WORK ITEM:
Which lines below contain the word "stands"? Copy each of them.

(Beginning of DATA RECORDS)

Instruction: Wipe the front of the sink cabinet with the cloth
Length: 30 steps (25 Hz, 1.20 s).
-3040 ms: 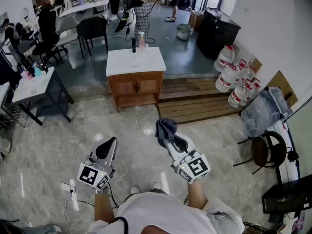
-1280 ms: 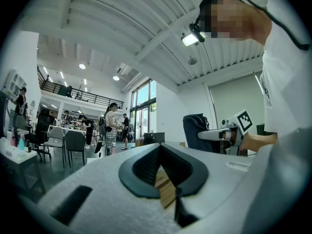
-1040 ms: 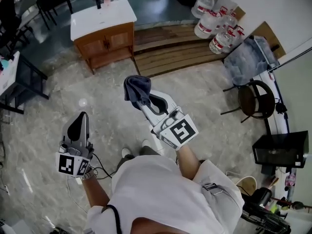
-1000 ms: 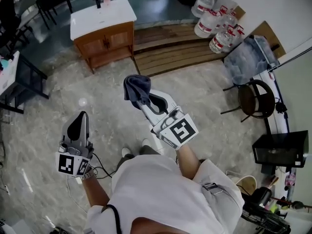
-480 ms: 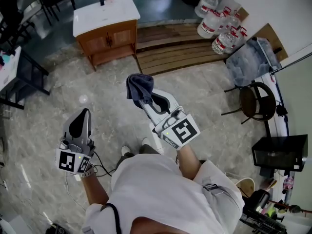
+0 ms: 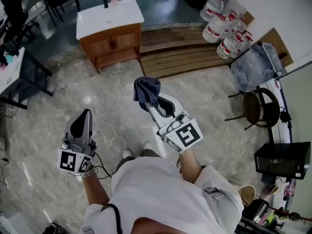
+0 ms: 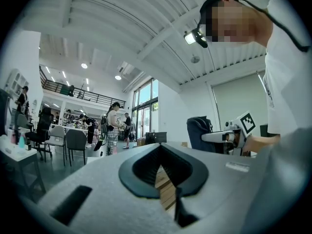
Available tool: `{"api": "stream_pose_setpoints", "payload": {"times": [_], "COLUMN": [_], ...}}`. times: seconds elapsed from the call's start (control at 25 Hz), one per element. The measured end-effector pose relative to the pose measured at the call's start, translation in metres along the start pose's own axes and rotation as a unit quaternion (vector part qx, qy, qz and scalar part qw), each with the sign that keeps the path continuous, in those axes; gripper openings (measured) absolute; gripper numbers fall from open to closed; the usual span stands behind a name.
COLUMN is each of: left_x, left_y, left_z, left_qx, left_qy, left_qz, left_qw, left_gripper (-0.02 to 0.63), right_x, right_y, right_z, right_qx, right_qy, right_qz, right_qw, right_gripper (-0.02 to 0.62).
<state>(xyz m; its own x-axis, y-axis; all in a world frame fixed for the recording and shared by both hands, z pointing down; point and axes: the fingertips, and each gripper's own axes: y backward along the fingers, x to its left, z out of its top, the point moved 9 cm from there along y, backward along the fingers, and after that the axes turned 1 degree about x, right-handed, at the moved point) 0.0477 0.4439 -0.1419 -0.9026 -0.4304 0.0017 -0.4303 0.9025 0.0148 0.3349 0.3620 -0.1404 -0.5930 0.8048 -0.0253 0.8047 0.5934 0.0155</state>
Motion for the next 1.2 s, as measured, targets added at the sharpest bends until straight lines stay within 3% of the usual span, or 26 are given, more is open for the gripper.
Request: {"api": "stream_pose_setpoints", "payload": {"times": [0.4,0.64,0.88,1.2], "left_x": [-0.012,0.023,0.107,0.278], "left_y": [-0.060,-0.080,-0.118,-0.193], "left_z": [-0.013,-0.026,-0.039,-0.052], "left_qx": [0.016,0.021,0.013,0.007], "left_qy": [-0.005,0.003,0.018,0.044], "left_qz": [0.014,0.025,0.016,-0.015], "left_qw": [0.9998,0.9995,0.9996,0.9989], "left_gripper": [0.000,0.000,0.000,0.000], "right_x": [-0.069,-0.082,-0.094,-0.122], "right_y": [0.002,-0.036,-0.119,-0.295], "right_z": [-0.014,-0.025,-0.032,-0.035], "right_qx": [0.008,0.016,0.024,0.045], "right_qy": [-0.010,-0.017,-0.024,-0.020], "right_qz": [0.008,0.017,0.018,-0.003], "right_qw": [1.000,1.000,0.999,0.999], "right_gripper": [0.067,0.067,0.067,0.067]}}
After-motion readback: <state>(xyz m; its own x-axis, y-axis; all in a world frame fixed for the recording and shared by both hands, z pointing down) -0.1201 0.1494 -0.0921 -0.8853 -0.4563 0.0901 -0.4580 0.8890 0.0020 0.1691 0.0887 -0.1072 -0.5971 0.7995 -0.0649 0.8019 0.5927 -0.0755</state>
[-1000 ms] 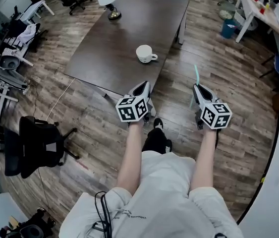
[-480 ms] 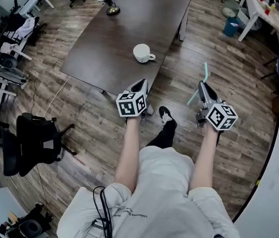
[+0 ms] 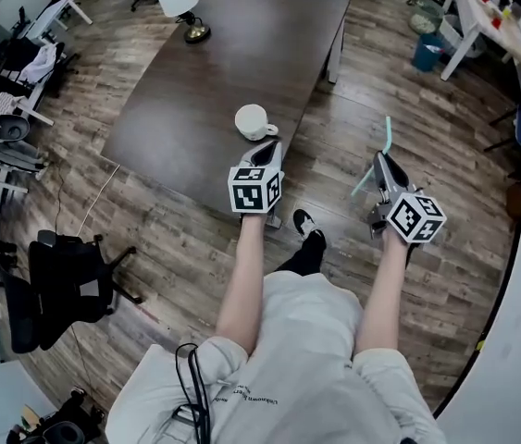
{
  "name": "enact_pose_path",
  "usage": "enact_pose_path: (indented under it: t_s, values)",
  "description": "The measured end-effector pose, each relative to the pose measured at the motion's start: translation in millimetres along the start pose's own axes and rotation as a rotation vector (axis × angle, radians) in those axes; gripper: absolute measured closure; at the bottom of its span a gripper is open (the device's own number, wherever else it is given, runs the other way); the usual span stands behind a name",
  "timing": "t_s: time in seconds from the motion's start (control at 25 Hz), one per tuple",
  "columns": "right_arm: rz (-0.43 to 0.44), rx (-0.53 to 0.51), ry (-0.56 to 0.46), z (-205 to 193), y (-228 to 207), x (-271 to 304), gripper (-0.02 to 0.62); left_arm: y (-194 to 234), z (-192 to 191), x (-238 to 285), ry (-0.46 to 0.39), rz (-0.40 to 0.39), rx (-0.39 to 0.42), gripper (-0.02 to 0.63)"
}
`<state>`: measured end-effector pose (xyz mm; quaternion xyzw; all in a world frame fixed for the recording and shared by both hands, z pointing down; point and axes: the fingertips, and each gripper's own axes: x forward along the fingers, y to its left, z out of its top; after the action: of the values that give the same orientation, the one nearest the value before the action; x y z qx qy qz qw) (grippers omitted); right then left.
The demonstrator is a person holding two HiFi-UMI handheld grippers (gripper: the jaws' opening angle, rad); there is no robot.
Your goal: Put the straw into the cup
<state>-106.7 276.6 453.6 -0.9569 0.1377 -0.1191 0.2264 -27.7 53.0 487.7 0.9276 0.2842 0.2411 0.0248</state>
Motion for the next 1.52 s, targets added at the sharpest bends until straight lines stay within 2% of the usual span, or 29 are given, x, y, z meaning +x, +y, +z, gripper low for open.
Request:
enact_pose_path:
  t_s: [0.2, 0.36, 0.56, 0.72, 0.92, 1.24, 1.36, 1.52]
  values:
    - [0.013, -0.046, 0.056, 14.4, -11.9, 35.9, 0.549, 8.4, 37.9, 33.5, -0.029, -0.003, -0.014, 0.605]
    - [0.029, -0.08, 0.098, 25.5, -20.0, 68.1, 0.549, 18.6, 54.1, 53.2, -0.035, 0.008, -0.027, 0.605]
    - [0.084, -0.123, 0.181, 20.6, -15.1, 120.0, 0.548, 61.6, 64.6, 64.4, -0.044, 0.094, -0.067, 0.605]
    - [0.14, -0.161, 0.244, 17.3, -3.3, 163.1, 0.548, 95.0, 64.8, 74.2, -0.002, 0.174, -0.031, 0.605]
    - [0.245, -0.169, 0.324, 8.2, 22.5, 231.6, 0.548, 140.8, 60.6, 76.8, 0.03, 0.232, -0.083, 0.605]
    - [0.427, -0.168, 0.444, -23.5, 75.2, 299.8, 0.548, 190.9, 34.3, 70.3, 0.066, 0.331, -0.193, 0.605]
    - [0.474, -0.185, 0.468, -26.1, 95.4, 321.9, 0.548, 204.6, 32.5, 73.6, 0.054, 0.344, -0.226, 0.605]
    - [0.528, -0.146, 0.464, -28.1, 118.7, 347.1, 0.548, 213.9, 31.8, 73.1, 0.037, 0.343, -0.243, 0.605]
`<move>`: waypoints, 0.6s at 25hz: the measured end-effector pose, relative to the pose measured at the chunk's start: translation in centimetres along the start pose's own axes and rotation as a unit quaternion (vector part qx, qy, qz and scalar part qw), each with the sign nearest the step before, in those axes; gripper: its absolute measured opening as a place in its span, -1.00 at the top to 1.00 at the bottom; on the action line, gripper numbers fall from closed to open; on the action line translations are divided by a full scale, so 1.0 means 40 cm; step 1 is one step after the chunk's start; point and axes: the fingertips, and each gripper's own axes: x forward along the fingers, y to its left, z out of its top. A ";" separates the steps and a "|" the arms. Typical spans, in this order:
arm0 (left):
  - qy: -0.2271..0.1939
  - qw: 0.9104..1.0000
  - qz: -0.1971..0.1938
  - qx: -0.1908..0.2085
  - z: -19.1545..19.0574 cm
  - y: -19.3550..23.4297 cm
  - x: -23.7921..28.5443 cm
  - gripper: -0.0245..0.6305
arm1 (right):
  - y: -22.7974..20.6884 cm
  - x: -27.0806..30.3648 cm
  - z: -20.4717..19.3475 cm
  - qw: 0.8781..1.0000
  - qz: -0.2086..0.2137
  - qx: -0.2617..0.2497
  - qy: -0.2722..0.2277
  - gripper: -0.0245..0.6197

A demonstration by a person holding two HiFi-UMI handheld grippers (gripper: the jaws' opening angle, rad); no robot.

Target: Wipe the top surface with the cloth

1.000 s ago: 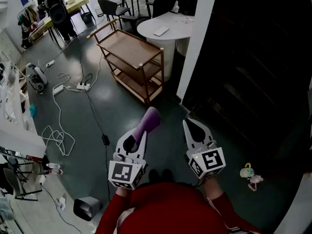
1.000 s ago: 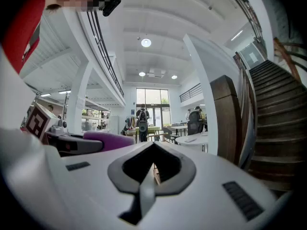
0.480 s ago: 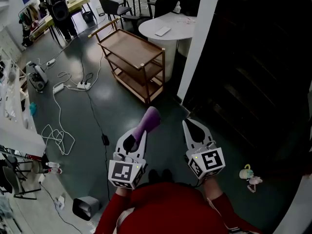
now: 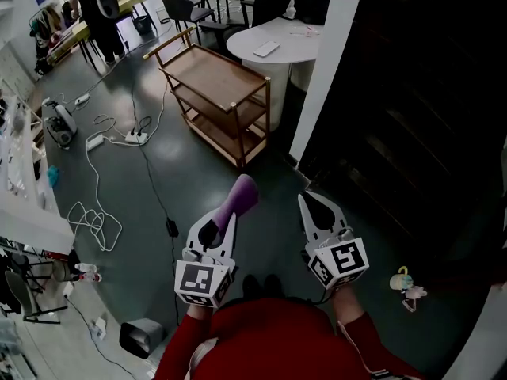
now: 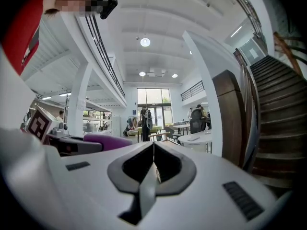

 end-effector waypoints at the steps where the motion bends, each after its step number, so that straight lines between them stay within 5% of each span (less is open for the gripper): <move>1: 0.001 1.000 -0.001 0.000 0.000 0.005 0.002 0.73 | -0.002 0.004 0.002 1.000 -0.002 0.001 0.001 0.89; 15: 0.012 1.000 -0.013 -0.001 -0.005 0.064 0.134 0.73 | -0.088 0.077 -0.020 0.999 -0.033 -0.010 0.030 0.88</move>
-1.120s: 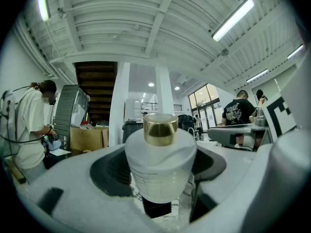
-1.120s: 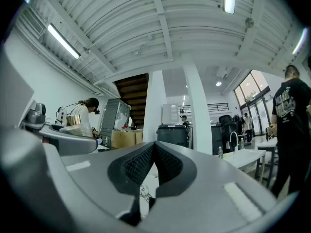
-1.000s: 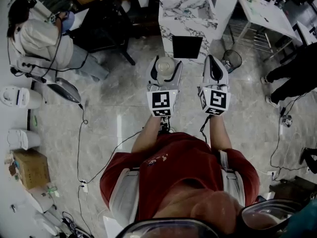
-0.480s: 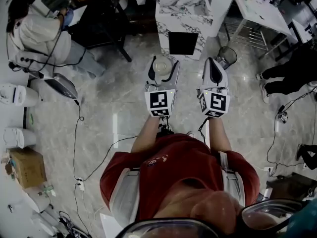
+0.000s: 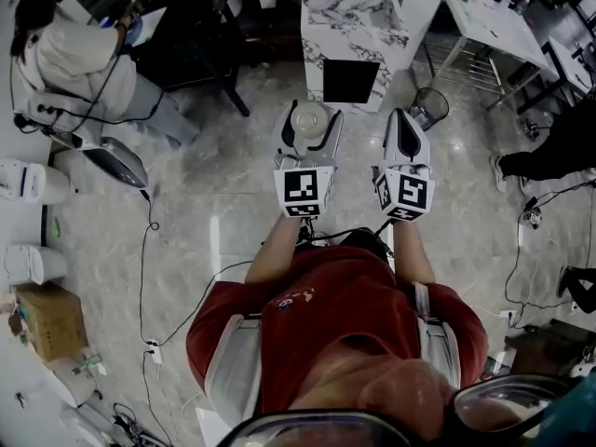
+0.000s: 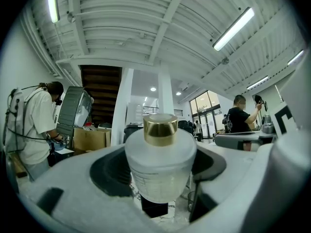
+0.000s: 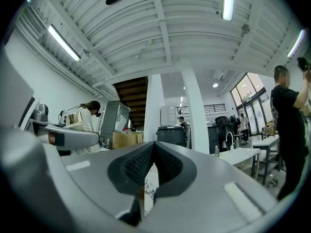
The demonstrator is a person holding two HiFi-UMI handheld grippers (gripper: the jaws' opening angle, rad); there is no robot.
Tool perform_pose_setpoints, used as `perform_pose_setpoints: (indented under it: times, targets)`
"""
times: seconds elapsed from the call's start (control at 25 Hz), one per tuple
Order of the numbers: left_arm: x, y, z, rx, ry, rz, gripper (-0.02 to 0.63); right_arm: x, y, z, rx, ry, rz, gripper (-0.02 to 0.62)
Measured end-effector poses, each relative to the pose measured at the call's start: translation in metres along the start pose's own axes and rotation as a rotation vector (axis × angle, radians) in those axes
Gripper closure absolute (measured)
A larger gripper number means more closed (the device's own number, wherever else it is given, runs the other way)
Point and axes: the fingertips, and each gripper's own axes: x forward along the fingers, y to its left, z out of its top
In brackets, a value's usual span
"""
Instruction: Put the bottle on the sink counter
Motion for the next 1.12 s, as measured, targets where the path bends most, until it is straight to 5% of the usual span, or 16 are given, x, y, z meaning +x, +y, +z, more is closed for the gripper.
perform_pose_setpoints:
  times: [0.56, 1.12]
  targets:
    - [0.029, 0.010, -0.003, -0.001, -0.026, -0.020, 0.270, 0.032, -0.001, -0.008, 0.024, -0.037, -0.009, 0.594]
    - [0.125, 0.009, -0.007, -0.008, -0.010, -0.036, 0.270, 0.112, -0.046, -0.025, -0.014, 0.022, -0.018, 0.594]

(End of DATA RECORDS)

RESPONSE FOR THIS EXERCISE:
Available tool: `{"api": "stream_pose_setpoints", "payload": {"times": [_], "COLUMN": [_], ...}}`. times: seconds elapsed from the call's start (control at 25 Hz), one per element. The measured end-effector pose relative to the pose measured at the call's start, translation in metres along the start pose's own axes and rotation as a unit quaternion (vector part qx, qy, qz and scalar part qw), each with the sign that keeps the path continuous, in those axes; gripper openings (measured) absolute; gripper numbers fall from open to closed; the usual span stands behind a name.
  "description": "The measured end-effector pose, each relative to the pose measured at the motion's start: translation in millimetres along the start pose's own axes and rotation as a rotation vector (axis × angle, radians) in those axes; gripper: absolute measured closure; at the bottom of its span a gripper is open (the device's own number, wherever else it is given, runs the other way); the usual span stands behind a name",

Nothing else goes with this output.